Cuba’s New Family Code Eliminates Child Marriage

Other new element of the Code addresses “assisted reproduction.” (14ymedio)

14ymedio bigger14ymedio, Havana, 19 November 2021 — The draft of the new Cuban Family Code, in its 23rd version, has eliminated the exception that authorized the marriage of adolescents between 16 and 18 years of age. “We celebrate the end of Child Marriage in Cuba, an achievement of independent feminist activism,” claims the platform #YoSíTeCreo (I Do Believe in You) Cuba.

In statements to official media, the vice president of the National Union of Cuban Jurists (UJNC), Yamila González Ferrer, noted that the Code in force since 1975 allows the marriage of girls at 14 and boys at 16 with the exceptional authorization of their parents. Under this law, more than 320 girls under the age of 15 were married in Cuba between 2018 and 2019.

González Ferrer specified that “girls between 14 and 18 years old marry men who are twice or triple their age and, from there, leave school, become pregnant, become economically dependent.
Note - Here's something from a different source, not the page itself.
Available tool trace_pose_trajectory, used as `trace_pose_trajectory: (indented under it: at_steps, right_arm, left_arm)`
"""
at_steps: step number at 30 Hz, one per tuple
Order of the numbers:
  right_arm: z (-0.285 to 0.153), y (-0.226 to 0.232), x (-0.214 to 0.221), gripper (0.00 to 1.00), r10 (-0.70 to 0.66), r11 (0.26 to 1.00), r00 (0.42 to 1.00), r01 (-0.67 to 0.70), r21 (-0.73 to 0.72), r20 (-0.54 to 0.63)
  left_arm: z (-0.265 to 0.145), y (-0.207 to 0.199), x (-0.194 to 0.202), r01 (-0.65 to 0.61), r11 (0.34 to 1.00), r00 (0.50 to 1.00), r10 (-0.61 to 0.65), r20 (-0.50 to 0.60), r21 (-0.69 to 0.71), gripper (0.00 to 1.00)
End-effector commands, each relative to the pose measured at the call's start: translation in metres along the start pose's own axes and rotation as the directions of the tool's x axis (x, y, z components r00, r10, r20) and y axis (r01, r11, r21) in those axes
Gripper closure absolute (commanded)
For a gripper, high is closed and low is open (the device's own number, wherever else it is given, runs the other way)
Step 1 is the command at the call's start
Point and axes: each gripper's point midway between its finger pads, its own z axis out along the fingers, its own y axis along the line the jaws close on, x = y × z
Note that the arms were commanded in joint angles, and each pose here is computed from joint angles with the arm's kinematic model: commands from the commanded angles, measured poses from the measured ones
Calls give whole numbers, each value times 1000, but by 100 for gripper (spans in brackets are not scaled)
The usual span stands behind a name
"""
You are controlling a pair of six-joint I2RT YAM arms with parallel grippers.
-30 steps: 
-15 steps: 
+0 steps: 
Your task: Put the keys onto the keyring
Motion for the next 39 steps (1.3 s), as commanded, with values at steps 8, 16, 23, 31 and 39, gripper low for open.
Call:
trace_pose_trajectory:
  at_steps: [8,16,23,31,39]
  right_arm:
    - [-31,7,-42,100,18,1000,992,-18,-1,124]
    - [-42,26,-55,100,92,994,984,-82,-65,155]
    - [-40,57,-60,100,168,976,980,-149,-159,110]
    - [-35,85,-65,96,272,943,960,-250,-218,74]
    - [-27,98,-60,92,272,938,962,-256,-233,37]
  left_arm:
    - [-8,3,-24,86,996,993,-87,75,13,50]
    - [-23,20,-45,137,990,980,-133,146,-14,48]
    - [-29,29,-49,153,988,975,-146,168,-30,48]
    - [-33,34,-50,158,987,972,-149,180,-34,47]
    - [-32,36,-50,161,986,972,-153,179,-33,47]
As they are not educated and have limited possibilities to improve technically or professionally, they also have less possibilities of accessing employment.”

The United Nations Children’s Fund (UNICEF) considers child marriage a violation of human rights. For this reason, the possibility of marriage through the exception contemplated by current legislation contrasts with the ratification by the Cuban State of the Convention on the Rights of the Child.

Another new element in the proposed Code addresses “assisted reproduction,” which opens the door to surrogate wombs, although the official press does not refer to it by this name. In this regard, González Ferrer explained that the regulation of “solidarity gestation” is still being outlined to avoid “the exploitation or use of women’s bodies and against the trafficking of children.”

The so-called surrogacy, which consists of implanting a fertilized egg in a “surrogate” woman, who has no biological relationship with the future child, is a very controversial option, allowed in very few countries. It is only regulated in Canada, some states of the USA, Russia, Ukraine, Georgia, Greece, the United Kingdom, Australia and India, and is subject to many conditions.

In the case of this version of the Cuban Family Code, the authorities assure that they will protect “that future pregnant woman from the psychological effects that may arise from carrying a child that is not hers,” as González Ferrer pointed out.

“To give just one example, the ovum that is going to be fertilized will never belong to that pregnant woman, unless she is going to be part of a multi-parental project,” she declared in Cubadebate.

The official media notes that the regulation of solidarity gestation “requires specific legal norms that go beyond the family sphere,” specifically gynecological and obstetric issues (which they do not mention here either). That is why, as they say, they are working on “special binding rules and protocols” with the Ministry of Health.

This new version also mentions “post mortem artificial insemination,” an option that allows a widow to be inseminated by her “spouse or partner” for a period of up to one year after death.